Tyan's Tiger K8W
Manufacturer Tyan
Model Tiger K8W
Price (Street) $200
Availability Now
Go get 'em, Tiger

Although Tyan's graphics division walks on the wild side with radical heat sink designs and bright blue color schemes, the company's motherboards are decidedly more reserved. When it comes to workstation motherboards, reserved isn't necessarily a bad thing, it just means that the Tiger K8W comes on a plain green board without any visual flair or excess. Since workstations rarely have case windows, it's not like anyone's going to see the board. However, I have to admit that the board's muted aesthetic doesn't exude the same sports-car feel as the Ferrari-red K8T Master2.


What the Tiger K8W lacks in visual appeal it makes up with a near-perfect layout. Like the K8T Master2, the board conforms to standard ATX dimensions and will fit inside most mid-tower cases. However, Tyan has done a better job organizing the board's various sockets, components, and expansion slots to maximize the limited ATX real estate.

One of the Tiger's biggest layout coups is its smart power connector layout. All the board's power connectors are located at or near the top edge of the board, which essentially eliminates power cable clutter around not only the CPU sockets, but also a typical system's exhaust fans.

The Tiger's excellent layout is especially impressive considering that the board has an extra power connector. This auxiliary four-pin MOLEX connector must be used when running the board off a standard ATX power supply, which is fully supported. The Tiger K8W also supports EPS 12V SSI power supplies, and the manual clearly explains the plug patterns for each PSU configuration.

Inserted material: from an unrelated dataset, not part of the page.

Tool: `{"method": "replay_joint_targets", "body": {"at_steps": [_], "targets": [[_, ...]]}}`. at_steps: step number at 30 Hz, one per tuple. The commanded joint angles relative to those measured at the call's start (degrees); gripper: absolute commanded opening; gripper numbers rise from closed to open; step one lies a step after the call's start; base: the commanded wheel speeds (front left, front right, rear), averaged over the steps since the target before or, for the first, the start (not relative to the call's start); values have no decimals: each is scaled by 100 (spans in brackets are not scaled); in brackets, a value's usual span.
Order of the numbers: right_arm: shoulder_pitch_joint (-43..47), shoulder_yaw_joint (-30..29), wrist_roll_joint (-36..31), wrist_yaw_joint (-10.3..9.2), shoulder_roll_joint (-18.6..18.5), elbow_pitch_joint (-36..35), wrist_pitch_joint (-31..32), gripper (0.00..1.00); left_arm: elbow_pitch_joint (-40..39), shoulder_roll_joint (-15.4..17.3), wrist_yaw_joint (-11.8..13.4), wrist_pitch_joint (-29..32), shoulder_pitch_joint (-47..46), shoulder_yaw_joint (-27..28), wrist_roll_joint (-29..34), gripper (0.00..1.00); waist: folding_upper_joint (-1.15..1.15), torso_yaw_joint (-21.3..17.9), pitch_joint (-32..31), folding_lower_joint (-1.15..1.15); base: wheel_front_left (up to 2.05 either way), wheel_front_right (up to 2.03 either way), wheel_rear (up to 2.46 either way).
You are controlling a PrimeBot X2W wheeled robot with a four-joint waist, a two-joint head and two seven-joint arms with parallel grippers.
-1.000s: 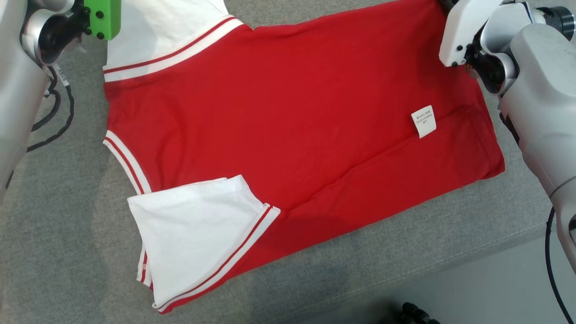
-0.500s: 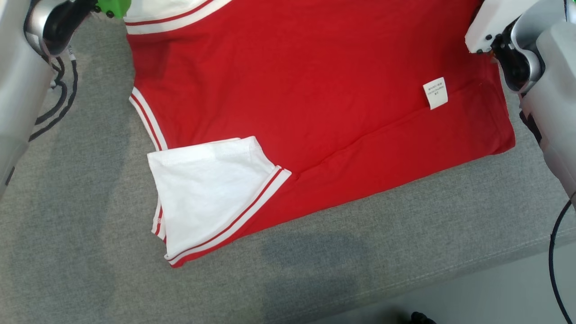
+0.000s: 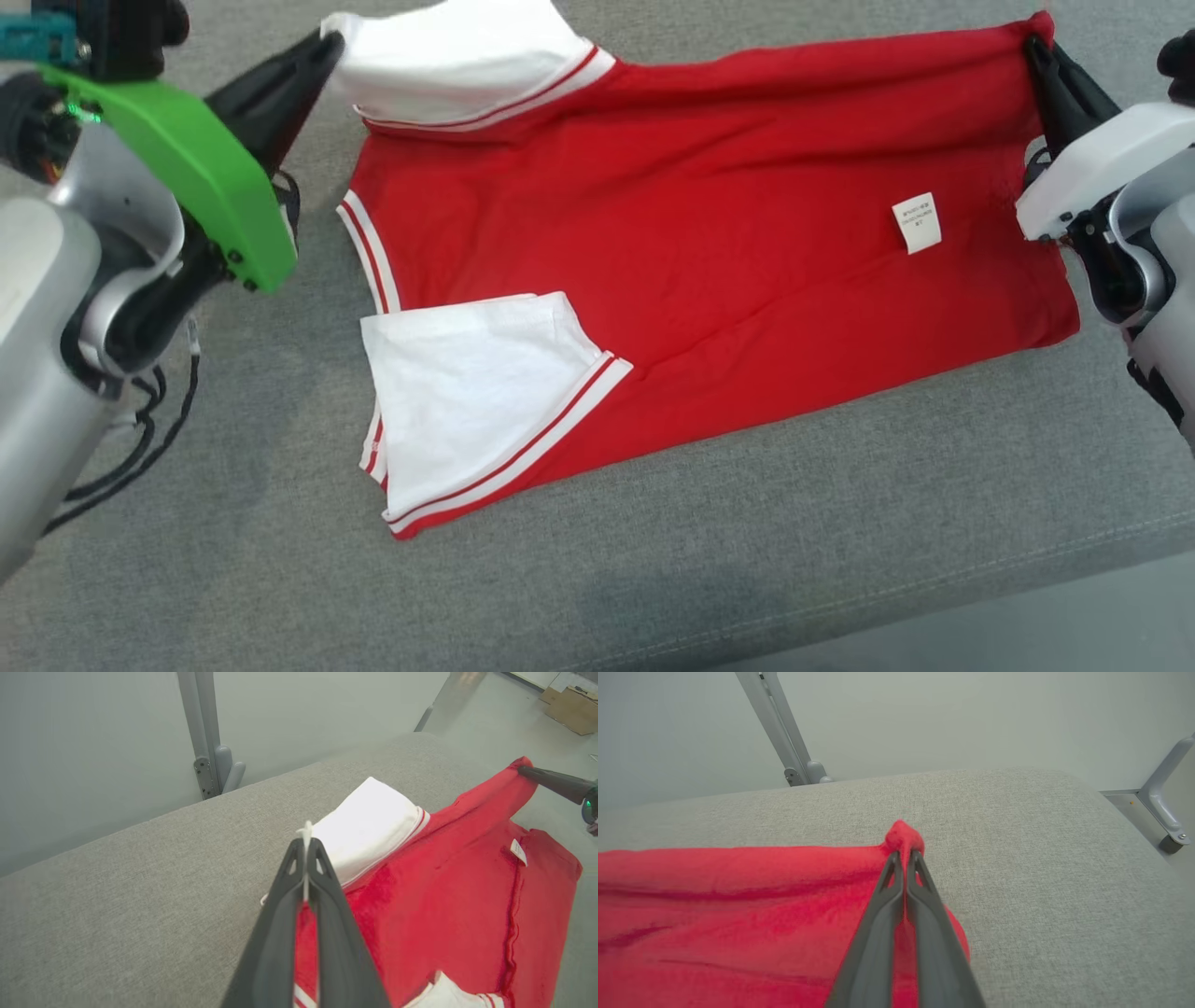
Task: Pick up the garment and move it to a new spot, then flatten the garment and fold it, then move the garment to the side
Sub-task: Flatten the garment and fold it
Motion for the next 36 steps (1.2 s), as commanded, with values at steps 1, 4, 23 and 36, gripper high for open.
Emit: {"method": "replay_joint_targets", "body": {"at_steps": [1, 4, 23, 36], "targets": [[181, 69, 131, -9, -77, -127, -68, 0, -334, 183, 143, -47, 351, 54, -131, 0, 0, 95, -128, 0, 0, 0, 0], [385, 217, 238, -9, -276, -340, -141, 0, -1067, 476, 430, -78, 905, 100, -316, 0, 0, 145, -186, 0, 0, 0, 0], [1647, -106, 339, -9, -872, -1426, -232, 0, -2860, 960, 1336, -793, 3039, 63, -950, 0, 0, 305, -336, 0, 0, 0, 0], [2489, -869, 317, -9, -820, -1793, -233, 100, -2361, 615, 1547, -1079, 3469, -214, -801, 100, 0, 306, -542, 0, 0, 0, 0]]}}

Rather than stacking the Tiger's CPU sockets along the length of the board, Tyan spreads them across the board's width. This layout leaves enough room for standard AMD coolers and heat sink retention brackets, and Tyan includes a couple of brackets with the board. The layout still puts the system's CPU heat sinks close to the AGP slot, but the Tiger has more clearance than the K8T Master2.


Because heat dissipation isn't just for processors, Tyan uses a low-profile heat sink to cool the Tiger's MOSFETs. The heat sink is fairly small and far from typical in-case air flow patterns, but seems to be effective.


A low-profile heat sink also makes an appearance on the board's AGP tunnel chip. This squat heat sink leaves plenty of clearance around the AGP slot for longer graphics cards. Curiously, the Tiger K8W doesn't feature an AGP Pro slot, which limits the board's compatibility with workstation-class graphics cards. There is a silver lining to the Tiger's more mainstream AGP port, though. While AGP Pro slots lack graphics card retention tabs, the Tiger's classic AGP slot snugly holds graphics cards in place.


Because its DIMM slots are located all the way at the top edge of the board, the Tiger K8W has no problem with DIMM tab clearance. Like the K8T Master2, the board has four DIMM slots and supports up to 8GB of registered DDR memory. Registered DIMMs are required, and the Tiger also supports ECC memory.

To make memory installation as easy as possible, the Tiger's DIMM slots are color-coded in two-slot pairs. Since Opterons have dual-channel memory controllers, DIMMs should be added two at a time for optimal performance.


The Tiger's only layout faux pas is the placement of its IDE ports, which are all the way at the bottom of the board with the rest of the storage ports. As with the K8T Master2, users with full tower cases may have problems reaching optical drives mounted in higher 5.25" drive bays.


Limited board real estate may create problems for the Tiger's IDE ports, but Tyan manages to squeeze five PCI slots onto the board anyway. These are plain old 32-bit/33MHz PCI slots, just like on the K8T Master2.


The Tiger K8W doesn't need to split its port array between a rear cluster and PCI back plate. The board's port cluster includes PS/2, serial, and parallel ports in addition to three analog audio jacks and an Ethernet port. The port cluster also offers four USB ports: two USB 2.0 and two USB 1.1. Headers for two Firewire ports and additional two USB 2.0 and USB 1.1 ports are available on the board, but Tyan doesn't ship the Tiger with any expansion hardware for those ports.

Update 04/19/2004 - Tyan has informed me that the latest Tiger K8W retail packages are shipping with a Firewire PCI back plate header.